Genetic Testing: Getting the Results

Getting genetic testing is scary. Waiting for results is agonizing. Getting good results is a huge relief!
I am one of the lucky ones. My results show one "clinically significant mutation," which very slightly increases my risk for colorectal cancer, but I feel extremely grateful that the results weren't much worse.

I have no mutations of the BRAC1 or BRAC2 genes, which are linked to breast, ovarian and several other cancers, and no mutations that indicate Lynch syndrome or other syndromes that significantly raise cancer risk.

I sought testing because I have a strong family history of cancer: my mother died of breast cancer at age 64, my 66-year-old sister is fighting ovarian cancer, and my father and his parents and brother all had pancreatic cancer. His father had a double whammy: colorectal cancer, before pancreatic cancer.

When I started experiencing some unusual symptoms last winter, I went to my doctor, who referred me to a gynecologic oncologist. After numerous tests and genetic counseling, we've ruled out any serious illness.

The appointments and testing took a lot of time, cost a lot of money and caused some sleepless nights, but, if I had it to do over, I'd do it all again. In hindsight, stress probably caused my health issues, and dealing with my sister's cancer made me more aware of the problems.

If my sister had insisted on more testing for her gastrointestinal distress and bloating, she might have received an earlier diagnosis and avoided an ileostomy. Instead, her pain eventually sent her to the emergency room, and emergency surgery revealed an abdominal cavity full of cancer cells.

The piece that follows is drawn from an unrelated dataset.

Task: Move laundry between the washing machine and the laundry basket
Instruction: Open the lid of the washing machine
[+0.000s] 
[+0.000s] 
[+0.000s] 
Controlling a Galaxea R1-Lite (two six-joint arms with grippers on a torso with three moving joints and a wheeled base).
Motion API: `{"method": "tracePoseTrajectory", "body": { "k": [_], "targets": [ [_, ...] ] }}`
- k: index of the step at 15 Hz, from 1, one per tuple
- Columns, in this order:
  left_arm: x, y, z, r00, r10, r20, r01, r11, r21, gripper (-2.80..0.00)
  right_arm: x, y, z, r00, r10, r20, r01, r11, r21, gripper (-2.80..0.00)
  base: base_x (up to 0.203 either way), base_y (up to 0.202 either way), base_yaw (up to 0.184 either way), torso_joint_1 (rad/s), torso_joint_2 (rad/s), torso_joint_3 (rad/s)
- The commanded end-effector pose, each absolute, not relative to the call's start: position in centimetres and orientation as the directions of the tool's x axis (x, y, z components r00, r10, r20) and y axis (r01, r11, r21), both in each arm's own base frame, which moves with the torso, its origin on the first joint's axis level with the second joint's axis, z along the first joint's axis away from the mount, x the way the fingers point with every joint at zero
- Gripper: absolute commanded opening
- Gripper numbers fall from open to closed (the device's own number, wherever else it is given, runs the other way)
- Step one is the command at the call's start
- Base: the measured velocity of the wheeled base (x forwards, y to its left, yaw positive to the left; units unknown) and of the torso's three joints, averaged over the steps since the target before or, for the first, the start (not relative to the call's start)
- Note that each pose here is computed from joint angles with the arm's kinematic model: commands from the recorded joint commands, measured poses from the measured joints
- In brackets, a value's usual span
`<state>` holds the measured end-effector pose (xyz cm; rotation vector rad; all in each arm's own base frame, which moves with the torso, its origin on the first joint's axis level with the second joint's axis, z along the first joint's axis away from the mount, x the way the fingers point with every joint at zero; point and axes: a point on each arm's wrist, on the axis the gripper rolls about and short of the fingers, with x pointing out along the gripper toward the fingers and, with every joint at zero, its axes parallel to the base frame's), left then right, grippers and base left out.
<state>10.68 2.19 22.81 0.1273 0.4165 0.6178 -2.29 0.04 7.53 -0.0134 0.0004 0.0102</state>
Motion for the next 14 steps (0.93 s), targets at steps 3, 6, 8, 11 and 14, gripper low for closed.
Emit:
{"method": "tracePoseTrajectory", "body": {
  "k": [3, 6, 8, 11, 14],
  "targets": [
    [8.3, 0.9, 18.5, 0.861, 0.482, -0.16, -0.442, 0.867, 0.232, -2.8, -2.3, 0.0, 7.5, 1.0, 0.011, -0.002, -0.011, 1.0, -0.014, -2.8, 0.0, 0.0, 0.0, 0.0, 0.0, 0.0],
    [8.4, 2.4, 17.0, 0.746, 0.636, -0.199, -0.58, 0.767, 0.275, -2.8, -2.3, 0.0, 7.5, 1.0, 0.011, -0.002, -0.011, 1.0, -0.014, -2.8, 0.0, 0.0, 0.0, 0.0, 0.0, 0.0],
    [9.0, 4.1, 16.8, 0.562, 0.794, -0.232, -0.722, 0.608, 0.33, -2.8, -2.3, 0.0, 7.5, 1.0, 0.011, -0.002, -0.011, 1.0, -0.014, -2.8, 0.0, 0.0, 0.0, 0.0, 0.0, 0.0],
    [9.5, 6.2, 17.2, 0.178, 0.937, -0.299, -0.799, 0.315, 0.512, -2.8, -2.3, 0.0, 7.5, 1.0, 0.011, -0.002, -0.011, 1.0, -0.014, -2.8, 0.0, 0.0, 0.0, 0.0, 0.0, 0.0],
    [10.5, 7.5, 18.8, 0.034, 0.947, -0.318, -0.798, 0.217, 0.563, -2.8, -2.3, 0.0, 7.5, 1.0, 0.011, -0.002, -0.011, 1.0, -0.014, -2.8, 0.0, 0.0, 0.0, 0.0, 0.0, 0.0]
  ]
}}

It's hard to know when to go to the doctor and when to wait. Maybe because I'm a medical editor and because my family medical history isn't good, I tend to err on the side of wanting information.

That's why I went for genetic testing. One friend commented that I was brave to get tested. To my mind, I would've been foolish not to.

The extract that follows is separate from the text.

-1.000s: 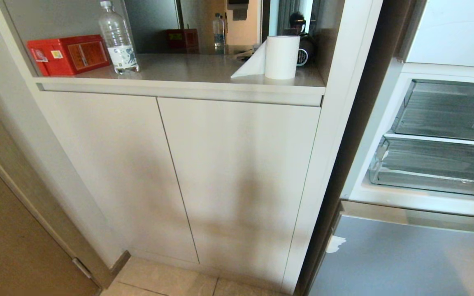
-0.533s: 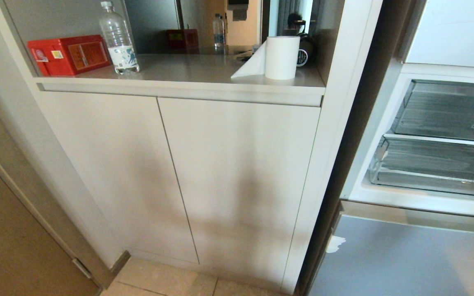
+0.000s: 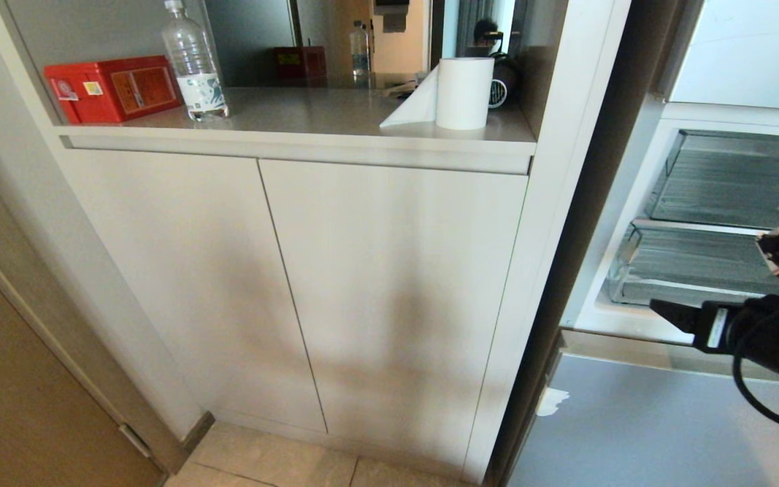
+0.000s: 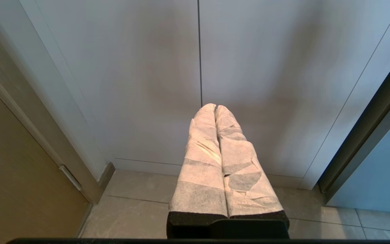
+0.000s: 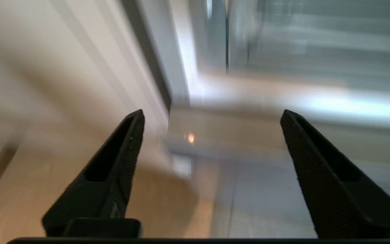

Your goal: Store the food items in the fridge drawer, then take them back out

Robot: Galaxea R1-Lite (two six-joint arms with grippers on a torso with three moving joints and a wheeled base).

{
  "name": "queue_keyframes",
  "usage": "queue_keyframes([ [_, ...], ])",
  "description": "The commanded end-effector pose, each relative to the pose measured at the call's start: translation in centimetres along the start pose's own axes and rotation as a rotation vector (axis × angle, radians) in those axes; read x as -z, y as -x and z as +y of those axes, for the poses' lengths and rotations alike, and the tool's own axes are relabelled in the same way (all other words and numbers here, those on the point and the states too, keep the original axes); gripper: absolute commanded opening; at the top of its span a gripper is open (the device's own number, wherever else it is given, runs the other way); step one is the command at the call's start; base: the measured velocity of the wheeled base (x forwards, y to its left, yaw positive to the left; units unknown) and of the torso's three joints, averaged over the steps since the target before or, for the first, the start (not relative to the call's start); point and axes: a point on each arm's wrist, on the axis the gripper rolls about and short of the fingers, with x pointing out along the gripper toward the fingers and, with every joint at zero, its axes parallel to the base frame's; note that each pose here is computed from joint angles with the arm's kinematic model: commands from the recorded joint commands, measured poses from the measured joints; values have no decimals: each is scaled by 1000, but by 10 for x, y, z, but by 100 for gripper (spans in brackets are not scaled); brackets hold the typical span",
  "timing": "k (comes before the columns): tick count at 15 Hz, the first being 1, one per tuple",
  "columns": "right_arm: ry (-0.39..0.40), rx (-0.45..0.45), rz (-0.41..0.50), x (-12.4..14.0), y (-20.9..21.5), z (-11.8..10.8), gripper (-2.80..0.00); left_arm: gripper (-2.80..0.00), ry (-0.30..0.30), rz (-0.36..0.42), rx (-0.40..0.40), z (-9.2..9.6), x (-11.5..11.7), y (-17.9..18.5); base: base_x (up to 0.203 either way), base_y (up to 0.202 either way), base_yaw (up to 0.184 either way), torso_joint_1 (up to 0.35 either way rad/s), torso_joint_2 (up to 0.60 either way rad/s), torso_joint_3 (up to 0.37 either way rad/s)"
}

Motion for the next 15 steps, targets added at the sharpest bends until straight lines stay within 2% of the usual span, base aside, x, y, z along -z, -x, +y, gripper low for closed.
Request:
queue_keyframes([
  [1,2,13,-15,18,-57,1,0,-280,-1,0,0,0,0,0,0,0,0,0,0,0],
  [5,-10,78,-176,19,-88,-1,0,-280,1,-1,0,0,0,0,0,0,0,0,0,0],
  [8,4,106,-181,17,-90,-7,0,-280,-1,-1,0,0,0,0,0,0,0,0,0,0],
  [15,-9,134,-188,18,-123,-11,0,-280,-1,0,0,0,0,0,0,0,0,0,0,0],
])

Even if the tests had yielded worse results, I would want to know so that I and my health care providers would be on alert and know what screenings I needed and what symptoms to look for.

I took the Myriad myRisk test, a 25-gene panel that identifies an elevated risk for eight cancers, including the ones of primary concern in my family. My report says that the gene mutation I have gives me a risk of colorectal cancer between 3.4 percent and 10 percent up to age 80, compared to an average risk of 3.4 percent. Because I only have a mutation on one copy of the gene (meaning I only received it from one parent), my increased risk is small. Likewise, the risk to my daughters is very low.

That's great news for my whole family!

However, I will also remember that only about 10 percent of cancers are hereditary and the rest are sporadic. In other words, these results mean I'm not a genetic time bomb, but I still need to pay attention to my health.

There's a strong likelihood that smoking helped trigger the pancreatic and colorectal cancer in my dad's family. I don't smoke, and, thankfully, second-hand smoke is less of a hazard now than it was decades ago.

Research also tells us that staying active, maintaining a healthy weight and avoiding excessive drinking, frequent sunburns and harmful chemicals in the environment all reduce cancer risk. I'll continue to work on those factors. There are other risk factors none of us can control—like aging and family history.

For now, I'm just grateful and relieved to know my risk of hereditary cancer isn't as bad as I thought it was.